**What the task requires:** The span to repeat in the listing below runs from the line containing "green handled utensil: (-27, +16, +6)" to the line containing "Spatial labels for", inclusive. Repeat it exactly, and only it.

**Extracted records:**
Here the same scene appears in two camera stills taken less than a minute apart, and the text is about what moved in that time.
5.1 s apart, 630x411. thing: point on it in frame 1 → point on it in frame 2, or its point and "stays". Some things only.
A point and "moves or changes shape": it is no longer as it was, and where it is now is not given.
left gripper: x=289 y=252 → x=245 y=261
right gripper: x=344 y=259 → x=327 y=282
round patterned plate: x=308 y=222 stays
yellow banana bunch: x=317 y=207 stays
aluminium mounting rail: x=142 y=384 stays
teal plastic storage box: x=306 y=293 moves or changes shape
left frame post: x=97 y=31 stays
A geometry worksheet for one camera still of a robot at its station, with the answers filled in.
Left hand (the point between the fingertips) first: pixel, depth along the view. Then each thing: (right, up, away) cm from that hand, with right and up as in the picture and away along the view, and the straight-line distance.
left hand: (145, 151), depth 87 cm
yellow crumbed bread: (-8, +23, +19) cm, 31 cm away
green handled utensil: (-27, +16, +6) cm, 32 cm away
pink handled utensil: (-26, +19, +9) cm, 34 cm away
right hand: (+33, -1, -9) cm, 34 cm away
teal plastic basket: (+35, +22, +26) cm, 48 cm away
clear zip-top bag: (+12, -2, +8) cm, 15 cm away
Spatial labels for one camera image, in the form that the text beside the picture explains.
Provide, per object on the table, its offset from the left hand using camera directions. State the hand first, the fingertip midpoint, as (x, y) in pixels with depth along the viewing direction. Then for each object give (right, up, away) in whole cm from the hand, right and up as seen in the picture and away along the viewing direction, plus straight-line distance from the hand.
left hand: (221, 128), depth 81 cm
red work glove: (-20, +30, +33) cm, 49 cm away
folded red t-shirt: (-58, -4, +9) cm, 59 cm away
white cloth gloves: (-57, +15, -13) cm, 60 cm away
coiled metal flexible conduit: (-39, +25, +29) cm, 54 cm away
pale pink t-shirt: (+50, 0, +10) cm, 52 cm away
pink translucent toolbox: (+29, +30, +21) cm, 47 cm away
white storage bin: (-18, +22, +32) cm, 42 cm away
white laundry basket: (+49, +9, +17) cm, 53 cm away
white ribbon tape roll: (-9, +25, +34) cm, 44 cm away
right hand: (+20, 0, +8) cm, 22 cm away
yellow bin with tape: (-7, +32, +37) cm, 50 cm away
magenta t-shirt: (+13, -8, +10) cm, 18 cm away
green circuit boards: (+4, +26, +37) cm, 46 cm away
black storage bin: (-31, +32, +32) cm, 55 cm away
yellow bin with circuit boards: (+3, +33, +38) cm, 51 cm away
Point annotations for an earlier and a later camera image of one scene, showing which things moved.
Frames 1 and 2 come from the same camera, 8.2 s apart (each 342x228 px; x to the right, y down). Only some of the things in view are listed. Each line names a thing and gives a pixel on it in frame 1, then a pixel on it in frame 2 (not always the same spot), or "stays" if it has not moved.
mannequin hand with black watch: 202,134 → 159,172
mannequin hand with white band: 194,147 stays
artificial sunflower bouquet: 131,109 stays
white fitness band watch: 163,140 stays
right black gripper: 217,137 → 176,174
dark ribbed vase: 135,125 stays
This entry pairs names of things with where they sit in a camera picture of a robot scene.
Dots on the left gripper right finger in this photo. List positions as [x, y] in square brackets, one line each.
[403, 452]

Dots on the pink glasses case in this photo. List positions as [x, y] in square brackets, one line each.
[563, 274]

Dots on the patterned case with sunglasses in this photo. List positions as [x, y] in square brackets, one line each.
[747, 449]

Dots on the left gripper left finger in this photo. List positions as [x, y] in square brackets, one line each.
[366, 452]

...

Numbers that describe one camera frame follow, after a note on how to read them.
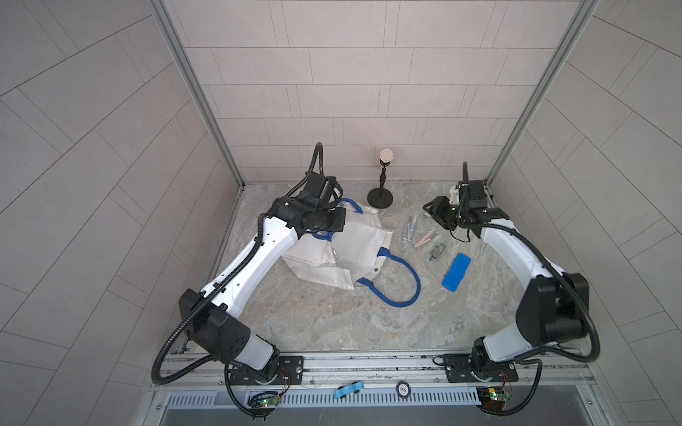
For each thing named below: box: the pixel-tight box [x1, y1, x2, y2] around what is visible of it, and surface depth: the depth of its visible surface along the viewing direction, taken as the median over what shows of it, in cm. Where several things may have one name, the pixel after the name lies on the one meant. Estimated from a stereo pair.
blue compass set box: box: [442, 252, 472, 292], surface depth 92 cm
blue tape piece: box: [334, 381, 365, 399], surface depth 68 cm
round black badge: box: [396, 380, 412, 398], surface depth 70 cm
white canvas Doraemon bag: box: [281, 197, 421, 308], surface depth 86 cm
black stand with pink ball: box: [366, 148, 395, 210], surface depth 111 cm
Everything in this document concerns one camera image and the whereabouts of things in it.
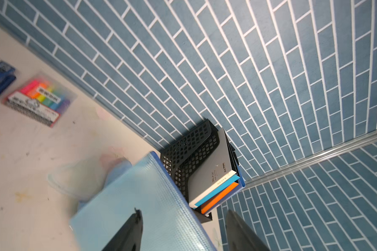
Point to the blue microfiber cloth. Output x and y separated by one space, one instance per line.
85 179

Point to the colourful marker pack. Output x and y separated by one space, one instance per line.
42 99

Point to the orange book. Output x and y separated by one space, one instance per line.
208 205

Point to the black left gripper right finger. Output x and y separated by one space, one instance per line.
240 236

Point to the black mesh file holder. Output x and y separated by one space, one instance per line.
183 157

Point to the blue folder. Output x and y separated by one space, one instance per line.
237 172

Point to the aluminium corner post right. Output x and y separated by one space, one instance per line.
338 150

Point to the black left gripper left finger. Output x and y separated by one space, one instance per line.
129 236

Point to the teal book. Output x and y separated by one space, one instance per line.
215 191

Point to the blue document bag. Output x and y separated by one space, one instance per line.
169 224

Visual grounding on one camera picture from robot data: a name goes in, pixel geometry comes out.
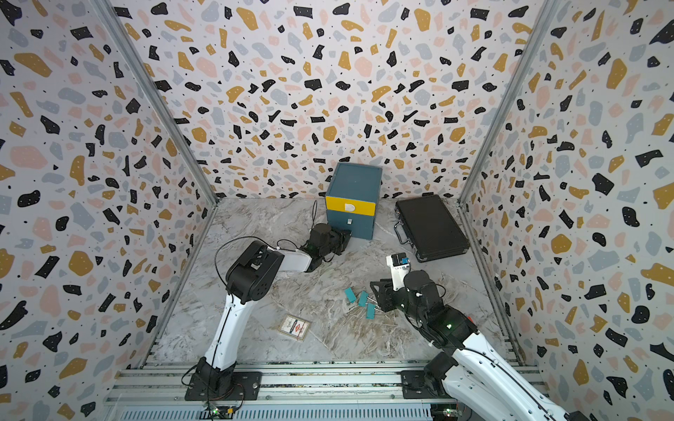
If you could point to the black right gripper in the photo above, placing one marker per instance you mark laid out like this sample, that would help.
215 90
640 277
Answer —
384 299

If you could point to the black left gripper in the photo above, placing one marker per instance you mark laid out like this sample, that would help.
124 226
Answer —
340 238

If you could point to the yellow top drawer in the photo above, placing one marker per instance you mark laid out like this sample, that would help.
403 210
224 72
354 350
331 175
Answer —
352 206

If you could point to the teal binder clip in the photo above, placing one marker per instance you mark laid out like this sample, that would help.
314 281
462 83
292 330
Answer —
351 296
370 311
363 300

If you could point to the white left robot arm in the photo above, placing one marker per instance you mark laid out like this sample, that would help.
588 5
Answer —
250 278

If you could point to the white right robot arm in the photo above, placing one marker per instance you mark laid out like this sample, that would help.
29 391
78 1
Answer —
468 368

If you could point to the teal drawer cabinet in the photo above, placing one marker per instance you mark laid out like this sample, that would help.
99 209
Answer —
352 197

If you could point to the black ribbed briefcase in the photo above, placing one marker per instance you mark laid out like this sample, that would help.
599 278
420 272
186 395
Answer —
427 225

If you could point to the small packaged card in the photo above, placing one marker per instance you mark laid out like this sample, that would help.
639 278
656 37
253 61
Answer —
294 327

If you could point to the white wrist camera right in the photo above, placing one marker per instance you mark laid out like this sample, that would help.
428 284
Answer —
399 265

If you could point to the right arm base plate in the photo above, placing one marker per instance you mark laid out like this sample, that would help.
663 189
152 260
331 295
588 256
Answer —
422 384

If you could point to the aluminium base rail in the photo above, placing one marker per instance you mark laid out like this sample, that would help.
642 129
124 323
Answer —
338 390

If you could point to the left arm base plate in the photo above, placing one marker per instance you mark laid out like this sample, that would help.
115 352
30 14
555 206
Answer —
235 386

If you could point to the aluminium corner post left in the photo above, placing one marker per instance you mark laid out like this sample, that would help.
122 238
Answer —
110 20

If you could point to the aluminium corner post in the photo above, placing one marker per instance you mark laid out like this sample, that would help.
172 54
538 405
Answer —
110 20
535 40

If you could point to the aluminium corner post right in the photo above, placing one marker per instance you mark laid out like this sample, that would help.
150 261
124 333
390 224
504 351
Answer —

--

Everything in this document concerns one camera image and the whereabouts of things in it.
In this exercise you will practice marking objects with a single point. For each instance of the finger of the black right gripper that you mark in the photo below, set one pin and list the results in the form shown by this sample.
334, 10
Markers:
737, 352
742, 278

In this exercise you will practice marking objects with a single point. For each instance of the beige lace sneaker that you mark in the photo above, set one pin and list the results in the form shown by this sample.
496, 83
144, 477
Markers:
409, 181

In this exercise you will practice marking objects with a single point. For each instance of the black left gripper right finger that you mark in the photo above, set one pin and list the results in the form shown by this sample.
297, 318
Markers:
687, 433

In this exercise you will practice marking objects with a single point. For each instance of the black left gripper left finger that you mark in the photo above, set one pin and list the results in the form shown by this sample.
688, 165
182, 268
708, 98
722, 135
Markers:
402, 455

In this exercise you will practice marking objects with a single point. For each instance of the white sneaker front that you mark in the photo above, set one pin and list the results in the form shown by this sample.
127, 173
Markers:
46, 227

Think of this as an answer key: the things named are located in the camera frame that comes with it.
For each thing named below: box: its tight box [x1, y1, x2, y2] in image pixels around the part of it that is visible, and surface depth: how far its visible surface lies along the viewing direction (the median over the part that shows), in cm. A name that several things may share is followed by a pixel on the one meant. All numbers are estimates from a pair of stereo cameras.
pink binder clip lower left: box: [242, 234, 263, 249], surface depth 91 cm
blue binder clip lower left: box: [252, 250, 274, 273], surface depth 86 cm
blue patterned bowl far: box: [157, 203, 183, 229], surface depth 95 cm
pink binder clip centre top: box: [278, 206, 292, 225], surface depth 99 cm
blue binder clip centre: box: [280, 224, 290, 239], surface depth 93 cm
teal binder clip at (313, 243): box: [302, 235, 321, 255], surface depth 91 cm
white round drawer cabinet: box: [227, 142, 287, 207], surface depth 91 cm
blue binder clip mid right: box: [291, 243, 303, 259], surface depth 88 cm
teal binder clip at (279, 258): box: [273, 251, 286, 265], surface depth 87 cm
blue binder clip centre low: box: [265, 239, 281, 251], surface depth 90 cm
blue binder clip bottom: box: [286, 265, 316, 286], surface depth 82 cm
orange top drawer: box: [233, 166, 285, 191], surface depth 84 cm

**Finished exercise:**
green handled utensil: (-27, +16, +6) cm, 32 cm away
pink handled utensil: (-26, +19, +9) cm, 34 cm away
right hand: (+33, -1, -9) cm, 34 cm away
teal plastic basket: (+35, +22, +26) cm, 48 cm away
clear zip-top bag: (+12, -2, +8) cm, 15 cm away
Spatial labels for one camera image, in the form that the text beside the picture explains.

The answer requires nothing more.